__Exercise aim__
Everything from the line containing "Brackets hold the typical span" through the last line of the data below must be copied exactly, with no other lines included.

__Dataset section__
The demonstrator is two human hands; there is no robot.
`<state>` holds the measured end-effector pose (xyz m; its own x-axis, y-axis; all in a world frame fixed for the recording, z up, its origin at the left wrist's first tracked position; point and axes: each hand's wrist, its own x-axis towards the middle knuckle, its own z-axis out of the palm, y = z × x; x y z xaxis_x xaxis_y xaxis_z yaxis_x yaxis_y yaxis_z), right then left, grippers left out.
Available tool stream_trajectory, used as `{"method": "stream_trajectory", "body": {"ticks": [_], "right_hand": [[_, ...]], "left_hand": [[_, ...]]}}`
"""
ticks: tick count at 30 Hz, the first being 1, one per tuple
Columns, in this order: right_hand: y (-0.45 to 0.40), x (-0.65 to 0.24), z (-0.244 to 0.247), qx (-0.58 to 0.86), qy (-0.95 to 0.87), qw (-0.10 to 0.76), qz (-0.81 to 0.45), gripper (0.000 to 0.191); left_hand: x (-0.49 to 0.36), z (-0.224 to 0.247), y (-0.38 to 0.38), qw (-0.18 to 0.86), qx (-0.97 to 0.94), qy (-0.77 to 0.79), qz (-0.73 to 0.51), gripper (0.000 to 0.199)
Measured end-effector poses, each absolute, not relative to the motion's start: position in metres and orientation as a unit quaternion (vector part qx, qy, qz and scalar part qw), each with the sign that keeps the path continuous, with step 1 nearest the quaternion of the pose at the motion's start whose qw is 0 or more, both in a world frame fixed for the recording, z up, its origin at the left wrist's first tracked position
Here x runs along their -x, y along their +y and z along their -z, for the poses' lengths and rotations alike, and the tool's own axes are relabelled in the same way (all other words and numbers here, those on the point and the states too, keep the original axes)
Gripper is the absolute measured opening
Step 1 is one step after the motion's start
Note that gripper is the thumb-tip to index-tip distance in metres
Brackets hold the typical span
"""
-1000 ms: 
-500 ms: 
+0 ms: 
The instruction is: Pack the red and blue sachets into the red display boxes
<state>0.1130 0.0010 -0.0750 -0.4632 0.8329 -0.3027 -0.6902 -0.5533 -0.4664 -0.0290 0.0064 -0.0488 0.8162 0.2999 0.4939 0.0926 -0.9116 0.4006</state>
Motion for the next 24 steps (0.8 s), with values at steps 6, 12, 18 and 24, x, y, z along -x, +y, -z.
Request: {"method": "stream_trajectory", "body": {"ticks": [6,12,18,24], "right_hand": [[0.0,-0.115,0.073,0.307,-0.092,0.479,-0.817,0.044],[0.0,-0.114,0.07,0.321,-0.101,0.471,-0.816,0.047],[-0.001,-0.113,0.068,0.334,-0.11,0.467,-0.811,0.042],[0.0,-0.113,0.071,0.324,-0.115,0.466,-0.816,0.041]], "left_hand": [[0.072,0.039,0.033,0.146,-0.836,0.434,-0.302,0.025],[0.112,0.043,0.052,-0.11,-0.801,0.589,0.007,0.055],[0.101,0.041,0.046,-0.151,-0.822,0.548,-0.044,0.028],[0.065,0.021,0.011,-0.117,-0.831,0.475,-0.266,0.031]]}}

__Output of the exercise__
Brackets hold the typical span
"""
-1000 ms: 
-500 ms: 
+0 ms: 
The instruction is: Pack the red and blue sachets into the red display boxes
<state>0.1130 0.0010 -0.0750 -0.4632 0.8329 -0.3027 -0.6902 -0.5533 -0.4664 -0.0290 0.0064 -0.0488 0.8162 0.2999 0.4939 0.0926 -0.9116 0.4006</state>
Motion for the next 24 steps (0.8 s), with values at steps 6, 12, 18 and 24, x, y, z along -x, +y, -z.
Request: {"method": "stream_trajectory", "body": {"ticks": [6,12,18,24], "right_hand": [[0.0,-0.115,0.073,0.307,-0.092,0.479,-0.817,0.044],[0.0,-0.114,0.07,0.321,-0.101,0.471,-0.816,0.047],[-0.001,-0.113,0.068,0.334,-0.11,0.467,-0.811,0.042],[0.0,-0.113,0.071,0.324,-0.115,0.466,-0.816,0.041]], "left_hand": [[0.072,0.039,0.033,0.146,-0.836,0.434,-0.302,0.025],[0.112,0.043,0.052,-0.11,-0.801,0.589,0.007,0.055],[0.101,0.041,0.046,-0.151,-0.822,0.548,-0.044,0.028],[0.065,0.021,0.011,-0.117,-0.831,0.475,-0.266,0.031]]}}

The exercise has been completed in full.